Wednesday, June 29, 2011

Turn Your Group into a True Team

Are the people who work for you a real team?
It's easy to extol teamwork, but not every group is a team. In fact, most teams we see, aren't — because their managers focus on building the most effective relationships they can with each individual who works for them. They spend their time managing person by person, paying little attention to collective performance. They rarely use their groups to diagnose or solve problems. And when issues arise that clearly affect the group as a whole, they tend to handle them one on one.
In taking this approach, they're overlooking an important management tool: the powerful influence that social dynamics in a real team can exert on the behavior and performance of its members.
What is a team and what makes it potentially such a valuable instrument of leadership? A team is a group of people who do collective work and are mutually committed to a common team purpose and challenging goals related to that purpose.

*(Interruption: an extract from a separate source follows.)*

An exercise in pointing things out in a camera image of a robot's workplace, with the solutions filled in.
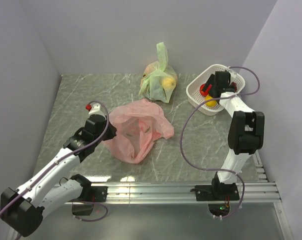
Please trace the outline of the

Collective work and mutual commitment are the key characteristics. By going beyond mere cooperation and coordination, collective work produces more innovative and productive outcomes that exceed the simple sum of individual efforts. Mutual commitment means members hold themselves and each other jointly accountable for the team's performance. They not only think and act collectively, but the social and emotional bonds among them are compelling. They share a genuine conviction that "we" — the potent concept behind every team — will succeed or fail together, and that no individual can succeed while the team fails.